1) Mount, erase and format an external drive #1 (ED1) as Mac OS Extended (Journaled), GUID Partition Map
2) Set ED1 as the MBP SSD Time Machine backup drive and do a complete backup to it. Leave it mounted.
3) Mount, erase and format a second external drive (ED2) as APFS, GUID with a single partition.
4) Install Mojave onto ED2. During the installation process, when asked if there's data to be migrated tell it to migrate data from a computer or backup (the still mounted ED1 Time Machine disk). This is where the first speed bump occurred.
5) Although ED1 is not formatted as APFS, the two different partitions ("main" and "internal-data") from the MBP backup appeared as options to select from as a source for the data migration to ED2. Note - it (i.e. the Time Machine disk ED1) did not appear as two mounted volumes on the computer - just a standard single Time Machine disk. At this point I feared I was back to my original problem but pressed on and decided to select the "main" partition to migrate from. Just an "educated" guess.
6) The migration took some time as it was reading/writing to an external disk. A few restarts were forced but eventually ED2 mounted as a single Mojave drive. The only question as this point was what was on it? Did the full contents of the MBP migrate or just some subset contained on the "main" partition. The best answer I can provide is that it appears everything from the MBP was on ED2. I say "appears" because although a quick check revealed "all" my recently installed apps and data were there, a comparison of data size/files between the two provided no clues. For example, sizes of each volume showed: SSD "main" volume 79.2G, "internal-data" volume 18.8G and the new ED2 clone as 88.1G. Similar inconsistencies showed up in lower level folders. From what I could see the "internal-data" drive contained some amount of system "helper" data. For example, in its' Application folder were only about 6 apps that would not run on Mojave. In fact I don't even know where they came from. Bottom line - I went with the assumption that ED2 was now effectively a clone of my MBP. Before moving on I checked SW update and the 3 Mojave updates that I'd done on the MBP did not appear in the ED2 system so I went through that update process and restarted and booted ED2.

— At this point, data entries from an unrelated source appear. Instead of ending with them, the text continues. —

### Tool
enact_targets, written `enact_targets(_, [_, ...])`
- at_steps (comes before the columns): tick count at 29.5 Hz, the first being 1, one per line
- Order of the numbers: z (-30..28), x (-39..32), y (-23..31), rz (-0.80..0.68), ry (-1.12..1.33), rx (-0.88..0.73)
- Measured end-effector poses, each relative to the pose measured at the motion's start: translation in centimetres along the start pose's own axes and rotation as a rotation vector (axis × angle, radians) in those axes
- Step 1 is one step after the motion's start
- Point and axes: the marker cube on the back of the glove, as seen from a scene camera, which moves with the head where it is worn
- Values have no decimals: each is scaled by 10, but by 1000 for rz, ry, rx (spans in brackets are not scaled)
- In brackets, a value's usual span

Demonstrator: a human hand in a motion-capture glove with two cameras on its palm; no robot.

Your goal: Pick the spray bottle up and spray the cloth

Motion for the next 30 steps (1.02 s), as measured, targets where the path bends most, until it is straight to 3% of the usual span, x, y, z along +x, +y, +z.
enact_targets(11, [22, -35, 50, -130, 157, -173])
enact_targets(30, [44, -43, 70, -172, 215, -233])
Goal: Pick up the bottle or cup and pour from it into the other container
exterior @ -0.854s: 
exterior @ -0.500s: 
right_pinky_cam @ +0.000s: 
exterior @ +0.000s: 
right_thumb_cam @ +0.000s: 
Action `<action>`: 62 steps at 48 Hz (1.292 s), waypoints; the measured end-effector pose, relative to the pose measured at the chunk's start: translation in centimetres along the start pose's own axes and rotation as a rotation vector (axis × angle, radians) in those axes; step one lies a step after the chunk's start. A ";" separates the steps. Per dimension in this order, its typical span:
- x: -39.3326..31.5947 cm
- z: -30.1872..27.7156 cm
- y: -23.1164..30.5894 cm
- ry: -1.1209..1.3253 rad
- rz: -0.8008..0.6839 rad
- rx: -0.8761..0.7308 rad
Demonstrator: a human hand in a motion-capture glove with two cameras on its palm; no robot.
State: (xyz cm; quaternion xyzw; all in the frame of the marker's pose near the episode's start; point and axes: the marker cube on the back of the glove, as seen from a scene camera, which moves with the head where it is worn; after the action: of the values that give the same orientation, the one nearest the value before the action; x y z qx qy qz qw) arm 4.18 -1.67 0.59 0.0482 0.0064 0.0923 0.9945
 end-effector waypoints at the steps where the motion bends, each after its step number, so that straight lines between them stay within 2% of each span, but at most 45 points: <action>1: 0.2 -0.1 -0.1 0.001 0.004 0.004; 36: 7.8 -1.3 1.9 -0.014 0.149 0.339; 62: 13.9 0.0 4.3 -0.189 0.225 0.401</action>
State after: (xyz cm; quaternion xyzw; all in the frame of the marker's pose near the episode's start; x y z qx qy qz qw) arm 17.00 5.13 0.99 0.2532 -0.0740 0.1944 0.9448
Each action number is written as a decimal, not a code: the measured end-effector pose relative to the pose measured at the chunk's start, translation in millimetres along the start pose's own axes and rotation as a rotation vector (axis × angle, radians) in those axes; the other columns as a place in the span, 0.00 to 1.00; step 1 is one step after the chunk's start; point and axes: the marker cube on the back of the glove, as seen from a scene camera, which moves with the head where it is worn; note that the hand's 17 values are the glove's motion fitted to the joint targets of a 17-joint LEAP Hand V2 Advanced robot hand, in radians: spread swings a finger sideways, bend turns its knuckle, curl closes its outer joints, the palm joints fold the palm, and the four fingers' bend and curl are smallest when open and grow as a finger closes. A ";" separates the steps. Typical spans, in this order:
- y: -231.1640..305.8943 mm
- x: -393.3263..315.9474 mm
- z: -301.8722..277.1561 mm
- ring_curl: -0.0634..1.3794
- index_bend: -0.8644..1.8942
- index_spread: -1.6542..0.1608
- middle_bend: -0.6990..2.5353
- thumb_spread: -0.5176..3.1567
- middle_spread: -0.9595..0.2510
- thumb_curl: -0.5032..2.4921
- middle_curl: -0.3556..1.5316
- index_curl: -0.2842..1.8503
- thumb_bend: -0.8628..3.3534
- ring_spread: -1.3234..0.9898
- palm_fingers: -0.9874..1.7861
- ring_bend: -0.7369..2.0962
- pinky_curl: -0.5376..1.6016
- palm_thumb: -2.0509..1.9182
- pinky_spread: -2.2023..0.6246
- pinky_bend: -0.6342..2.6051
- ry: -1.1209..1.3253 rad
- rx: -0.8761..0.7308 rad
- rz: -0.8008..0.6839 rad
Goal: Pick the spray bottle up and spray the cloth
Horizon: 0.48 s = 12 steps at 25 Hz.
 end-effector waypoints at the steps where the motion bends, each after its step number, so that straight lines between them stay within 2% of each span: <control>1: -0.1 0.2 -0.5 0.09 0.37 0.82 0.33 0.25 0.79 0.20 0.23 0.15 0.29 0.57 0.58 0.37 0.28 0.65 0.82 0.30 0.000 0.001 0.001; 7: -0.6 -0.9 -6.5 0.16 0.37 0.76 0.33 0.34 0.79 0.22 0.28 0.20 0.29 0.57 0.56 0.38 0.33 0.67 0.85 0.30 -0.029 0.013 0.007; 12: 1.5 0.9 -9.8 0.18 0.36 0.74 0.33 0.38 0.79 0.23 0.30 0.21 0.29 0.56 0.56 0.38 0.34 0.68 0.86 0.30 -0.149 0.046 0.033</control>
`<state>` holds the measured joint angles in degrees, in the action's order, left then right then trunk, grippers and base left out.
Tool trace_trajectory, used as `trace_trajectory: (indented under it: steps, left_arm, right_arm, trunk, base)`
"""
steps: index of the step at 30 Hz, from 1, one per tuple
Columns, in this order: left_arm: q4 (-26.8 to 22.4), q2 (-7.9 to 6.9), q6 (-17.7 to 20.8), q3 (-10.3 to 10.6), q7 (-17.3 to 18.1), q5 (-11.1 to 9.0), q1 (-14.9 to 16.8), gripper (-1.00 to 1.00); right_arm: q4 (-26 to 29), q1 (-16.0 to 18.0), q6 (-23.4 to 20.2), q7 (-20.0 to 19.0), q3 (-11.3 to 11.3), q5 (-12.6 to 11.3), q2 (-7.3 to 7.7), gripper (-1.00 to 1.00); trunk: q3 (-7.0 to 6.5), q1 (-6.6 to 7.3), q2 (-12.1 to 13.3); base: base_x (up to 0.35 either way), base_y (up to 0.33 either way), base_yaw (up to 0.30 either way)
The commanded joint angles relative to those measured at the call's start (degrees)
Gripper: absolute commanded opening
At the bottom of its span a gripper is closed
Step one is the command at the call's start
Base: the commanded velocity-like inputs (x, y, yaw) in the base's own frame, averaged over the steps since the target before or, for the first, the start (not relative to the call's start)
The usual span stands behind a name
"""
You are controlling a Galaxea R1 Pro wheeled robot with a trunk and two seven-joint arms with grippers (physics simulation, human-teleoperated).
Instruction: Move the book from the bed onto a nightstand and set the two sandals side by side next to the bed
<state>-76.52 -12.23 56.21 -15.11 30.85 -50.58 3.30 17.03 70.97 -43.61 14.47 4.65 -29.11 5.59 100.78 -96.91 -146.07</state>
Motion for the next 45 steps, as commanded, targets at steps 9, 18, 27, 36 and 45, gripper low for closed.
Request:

7) While booted by ED2 I invoked Disk Utility, erased and reformatted the MBP SSD as APFS/GUID (single partition).
8) Using Carbon Copy Cloner I cloned ED2 to the MBP SSD and restarted.
9) The machine booted fine and its' what I'm writing this message on.
So, why does this work? Where does the magic merge occur? My guess is that APFS has some sort of linking mechanism between the two partitions and either Time Machine or Migration recognized those links and copied complete files? Just a total guess though.
Sorry for being so long winded but many times it's the little details of "solutions" where people can get stuck.
Hope this helps some others in the future.
A big thank you to opeter and especially panjandrum for taking time to offer advice.